The source rocks themselves were not considered producible by virtue of very low porosities and permeabilities as compared to the far higher values characterizing reservoir-quality formations. So, while shale source rocks were considered a prerequisite for finding hydrocarbon-charged, reservoir-quality formations, they were largely "unstudied" as potential reservoirs due to the prohibitive economics of their low porosities and permeabilities.

Now that the subsequent evolution and exploitation of horizontal (directional) drilling and hydraulic fracturing have "unlocked" this otherwise unrecoverable shale oil, not to mention shale gas, the notion of what constitutes resource potential is in the process of being radically enlarged.

Tools define resources. Put radically improved exploitation tools in the hands of an exploration geologist and he will significantly increase what constitutes a recoverable resource.

New paradigm

Now that there are tools to economically recover shale-locked oil and gas, shale formations, intrinsically widespread throughout the world, are being "discovered" at a game-changing rate. This process has really just begun.

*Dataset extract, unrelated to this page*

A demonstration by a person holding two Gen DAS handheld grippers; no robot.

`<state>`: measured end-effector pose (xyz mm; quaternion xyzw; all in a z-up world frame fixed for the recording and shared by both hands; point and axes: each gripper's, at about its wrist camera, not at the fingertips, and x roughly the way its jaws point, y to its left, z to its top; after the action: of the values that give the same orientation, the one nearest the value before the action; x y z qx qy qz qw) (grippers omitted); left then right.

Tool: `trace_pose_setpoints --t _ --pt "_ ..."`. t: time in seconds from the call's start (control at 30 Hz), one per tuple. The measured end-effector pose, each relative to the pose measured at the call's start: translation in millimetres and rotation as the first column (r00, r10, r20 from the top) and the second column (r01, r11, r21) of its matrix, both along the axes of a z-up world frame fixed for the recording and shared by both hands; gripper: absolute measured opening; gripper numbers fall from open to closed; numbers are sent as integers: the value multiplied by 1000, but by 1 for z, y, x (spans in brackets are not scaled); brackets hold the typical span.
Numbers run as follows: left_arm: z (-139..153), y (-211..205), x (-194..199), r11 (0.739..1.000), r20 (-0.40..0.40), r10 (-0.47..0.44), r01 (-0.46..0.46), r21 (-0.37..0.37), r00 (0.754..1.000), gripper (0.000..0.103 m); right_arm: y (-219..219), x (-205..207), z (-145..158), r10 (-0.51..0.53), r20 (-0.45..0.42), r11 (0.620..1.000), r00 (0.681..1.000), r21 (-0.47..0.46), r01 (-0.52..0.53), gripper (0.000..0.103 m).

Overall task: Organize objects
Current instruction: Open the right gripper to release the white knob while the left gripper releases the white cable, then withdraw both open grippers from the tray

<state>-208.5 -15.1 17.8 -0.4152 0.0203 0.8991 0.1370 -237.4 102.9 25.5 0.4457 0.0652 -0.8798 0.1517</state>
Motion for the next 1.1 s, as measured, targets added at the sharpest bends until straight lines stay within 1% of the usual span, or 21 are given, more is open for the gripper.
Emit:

Speculative estimates of just how much generated oil remains in shale source rocks range between 45% and 95% depending on the geology of the formation and the quality of the estimate.

At one extreme is the vast 9-11 million acre Bakken Source System3 from which little or no oil has been expelled due to the overlying Lodgepole carbonate seal and such likely analogs as the Nordegg member of the Fernie formation of the Western Canada basin in Alberta.^4-6

At the other extreme might be John Hunt's estimate of 45% remaining in source rocks (both shale and carbonate) for oil generated in the last 100 million years.⁷ EOG Resources Inc., active in the two leading US shale oil plays, the Bakken and the Eagle Ford, estimates that "75% of generated oil [is] still in mother (shale) source rocks."¹⁴

The overriding issue here is not the competence of the researchers making these estimates but rather the legacy of lack of economic incentives justifying the requisite study of shale source rocks. Accordingly, the understanding of shale source beds as productive reservoirs still pales in comparison to what is known about the behavior of the "conventional" reservoirs that comprise the bulk of the world's reserves.

As this void is addressed, as often has been the case of analogous instances in the past, shale-based hydrocarbon resource estimates will increase, probably dramatically. A good example of this process is the US Geological Survey, which increased its estimate of Barnett shale recoverable gas resources from 3 tcf in 1996⁸ to 26 tcf in 2004⁹ principally as a result of the implementation of horizontal drilling and hydraulic fracturing.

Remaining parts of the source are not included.